On the other side of the Gulf of Sidra six Coral Sea-based VA-55 Warhorses bore down on the Benina Airfield. “A-6 crews . . . saw the incoming HARMs’ orange cones of destruction, smothering SAM sites in their paths,” Stumpf recalled. “SAMs that were launched created a sensational effect in the night sky but none guided effectively.” At exactly 0200 local time the Warhorses—one armed with Snakeye high-drag bombs, and five carrying CBU-59 APAMs—devastated the Benina Airfield. The Snakeyes cratered the runway and torched the alert MiG-23s, while the APAM submunitions blanketed the parking apron and battered several aircraft. “The last of the six A-6s across the airfield noted several airplanes on the ramp below burning furiously,” Stumpf said, and “as the Intruders raced for the ocean and safety, they could see the giant bomb explosions of the America’s A-6s on target near the city.”
The attack on Benina demolished three, possibly four, MiG-23 Floggers; two Mi-8 Hip helicopters; one F-27 Friendship propeller-driven transport; and one small fixed-wing aircraft. Damaged planes included one Mi-8, two Boeing 727 transports, one propeller-driven transport, two fixed-wing aircraft, and an undetermined number of MiG-23s, which were probably moved out of sight before the United States could perform a post-strike battle damage assessment (BDA). The Benina hangars received moderate damage, while four other buildings and several vehicles and pieces of ground equipment were destroyed. After the raid the airmen of VA-55 proudly called themselves “the East Coast’s largest distributor of MiG parts.”
An F/A-18 pilot flying support off Benghazi was profoundly relieved when he detected the lights of the city. “If the lights were out, we were in trouble,” he recalled. “It was all lit up like Norfolk or Jacksonville or any other major city.” At the exact moment the Warhorses hit Benina, six VA-34 Blue Blasters off the America struck the Benghazi Military and Jamahiriyya Guard Barracks. They had great difficulty identifying the barracks on radar, since the target was located in a crowded downtown area. Encountering a barrage of SAMs, each Blaster released a “stick” of sixteen 500-pound Snakeye high-drag bombs, which hit the barracks and an adjacent warehouse that served as a MiG-23 assembly facility. Four aircraft shipping crates were destroyed while a fifth was damaged. Unfortunately, two bombs fell a few hundred yards wide of the target and struck a civilian neighborhood, damaging two houses.

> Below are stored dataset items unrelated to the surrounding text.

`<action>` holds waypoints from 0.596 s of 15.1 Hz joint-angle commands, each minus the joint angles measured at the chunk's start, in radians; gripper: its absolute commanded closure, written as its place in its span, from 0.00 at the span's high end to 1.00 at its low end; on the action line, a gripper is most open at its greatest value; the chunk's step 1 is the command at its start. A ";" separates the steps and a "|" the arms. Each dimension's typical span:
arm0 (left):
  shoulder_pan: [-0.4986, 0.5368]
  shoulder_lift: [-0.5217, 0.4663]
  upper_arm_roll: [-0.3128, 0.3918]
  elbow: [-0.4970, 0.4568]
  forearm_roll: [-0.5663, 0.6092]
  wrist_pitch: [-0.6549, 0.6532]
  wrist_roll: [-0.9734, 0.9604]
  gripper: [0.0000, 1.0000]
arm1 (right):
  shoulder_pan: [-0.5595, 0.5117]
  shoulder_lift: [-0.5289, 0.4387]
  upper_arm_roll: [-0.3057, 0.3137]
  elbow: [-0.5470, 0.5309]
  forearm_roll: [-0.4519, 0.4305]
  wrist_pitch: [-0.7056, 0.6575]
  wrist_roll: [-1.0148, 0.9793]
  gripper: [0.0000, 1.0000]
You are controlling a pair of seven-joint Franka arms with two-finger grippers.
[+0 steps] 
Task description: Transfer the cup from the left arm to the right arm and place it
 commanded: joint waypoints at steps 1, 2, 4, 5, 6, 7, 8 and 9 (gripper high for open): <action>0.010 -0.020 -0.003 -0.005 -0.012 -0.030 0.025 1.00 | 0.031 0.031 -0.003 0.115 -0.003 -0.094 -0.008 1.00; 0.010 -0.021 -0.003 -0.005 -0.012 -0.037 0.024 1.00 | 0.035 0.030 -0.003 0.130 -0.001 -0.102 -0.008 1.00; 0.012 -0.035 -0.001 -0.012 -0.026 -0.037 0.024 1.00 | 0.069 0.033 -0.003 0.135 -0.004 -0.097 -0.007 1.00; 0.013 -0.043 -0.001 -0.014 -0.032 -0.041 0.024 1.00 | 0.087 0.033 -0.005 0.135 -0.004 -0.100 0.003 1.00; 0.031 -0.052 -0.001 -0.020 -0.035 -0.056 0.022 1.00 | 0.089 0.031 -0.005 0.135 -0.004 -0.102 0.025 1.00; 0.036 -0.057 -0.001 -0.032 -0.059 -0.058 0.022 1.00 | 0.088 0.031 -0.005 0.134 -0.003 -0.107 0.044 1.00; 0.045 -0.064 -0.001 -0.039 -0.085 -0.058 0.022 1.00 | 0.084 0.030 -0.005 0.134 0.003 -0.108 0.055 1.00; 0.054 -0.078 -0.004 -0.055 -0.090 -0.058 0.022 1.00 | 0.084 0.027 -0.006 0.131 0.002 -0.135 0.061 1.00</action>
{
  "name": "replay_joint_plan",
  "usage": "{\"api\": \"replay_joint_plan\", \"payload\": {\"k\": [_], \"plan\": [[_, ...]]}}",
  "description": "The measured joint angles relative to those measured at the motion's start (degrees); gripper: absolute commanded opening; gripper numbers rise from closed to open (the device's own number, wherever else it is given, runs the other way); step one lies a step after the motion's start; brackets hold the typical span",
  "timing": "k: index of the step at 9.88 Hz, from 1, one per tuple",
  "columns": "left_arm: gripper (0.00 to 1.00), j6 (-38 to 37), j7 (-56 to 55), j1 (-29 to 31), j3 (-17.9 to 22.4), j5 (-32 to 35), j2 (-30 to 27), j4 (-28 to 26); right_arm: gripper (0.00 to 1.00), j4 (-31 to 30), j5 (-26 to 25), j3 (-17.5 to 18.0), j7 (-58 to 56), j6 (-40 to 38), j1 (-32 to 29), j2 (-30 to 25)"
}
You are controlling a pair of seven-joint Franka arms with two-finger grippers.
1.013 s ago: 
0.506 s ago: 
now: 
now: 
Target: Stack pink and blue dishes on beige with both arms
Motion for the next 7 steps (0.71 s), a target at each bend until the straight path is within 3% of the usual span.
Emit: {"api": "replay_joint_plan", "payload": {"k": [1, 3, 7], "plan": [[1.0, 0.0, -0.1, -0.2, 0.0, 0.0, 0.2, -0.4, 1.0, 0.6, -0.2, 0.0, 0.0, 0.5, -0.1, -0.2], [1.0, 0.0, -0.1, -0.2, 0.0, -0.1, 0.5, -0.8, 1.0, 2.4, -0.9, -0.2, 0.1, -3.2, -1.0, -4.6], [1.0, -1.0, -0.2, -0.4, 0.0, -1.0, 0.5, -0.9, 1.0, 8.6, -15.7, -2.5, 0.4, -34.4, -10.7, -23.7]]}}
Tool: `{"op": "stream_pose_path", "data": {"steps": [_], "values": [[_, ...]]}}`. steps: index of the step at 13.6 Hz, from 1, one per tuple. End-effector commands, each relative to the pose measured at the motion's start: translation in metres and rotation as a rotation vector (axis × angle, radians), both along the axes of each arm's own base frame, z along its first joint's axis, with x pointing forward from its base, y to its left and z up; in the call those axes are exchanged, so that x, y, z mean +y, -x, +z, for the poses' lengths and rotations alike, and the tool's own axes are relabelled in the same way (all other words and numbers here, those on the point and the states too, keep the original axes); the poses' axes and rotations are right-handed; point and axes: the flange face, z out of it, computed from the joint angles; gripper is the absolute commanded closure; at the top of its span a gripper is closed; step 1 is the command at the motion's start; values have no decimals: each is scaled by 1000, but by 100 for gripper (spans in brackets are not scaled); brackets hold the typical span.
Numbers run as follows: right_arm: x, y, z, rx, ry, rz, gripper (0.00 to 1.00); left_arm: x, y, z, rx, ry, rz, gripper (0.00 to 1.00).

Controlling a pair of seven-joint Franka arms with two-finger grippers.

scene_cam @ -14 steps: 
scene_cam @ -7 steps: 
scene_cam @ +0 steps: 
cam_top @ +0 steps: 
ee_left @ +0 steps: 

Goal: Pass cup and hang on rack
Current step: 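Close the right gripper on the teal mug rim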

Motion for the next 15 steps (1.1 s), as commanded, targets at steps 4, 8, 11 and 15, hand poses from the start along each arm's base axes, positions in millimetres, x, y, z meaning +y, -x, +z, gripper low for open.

From an unparalleled vantage point off the coast the last U.S. aircraft to leave the target area—a pair of F/A-18s assigned to support SAR operations—saw the Benghazi “skyline ablaze with secondary fires from the downtown areas, backdropped by a softer glow from fires burning at the airfield which was several miles inland.” In Tripoli and Benghazi the Libyans kept up a vigorous fusillade in a desperate attempt to knock down what they thought were more attacking aircraft. Several nights would pass before the sporadic firings at phantom bombers would cease, a clear indication of the frayed state of Libyan nerves.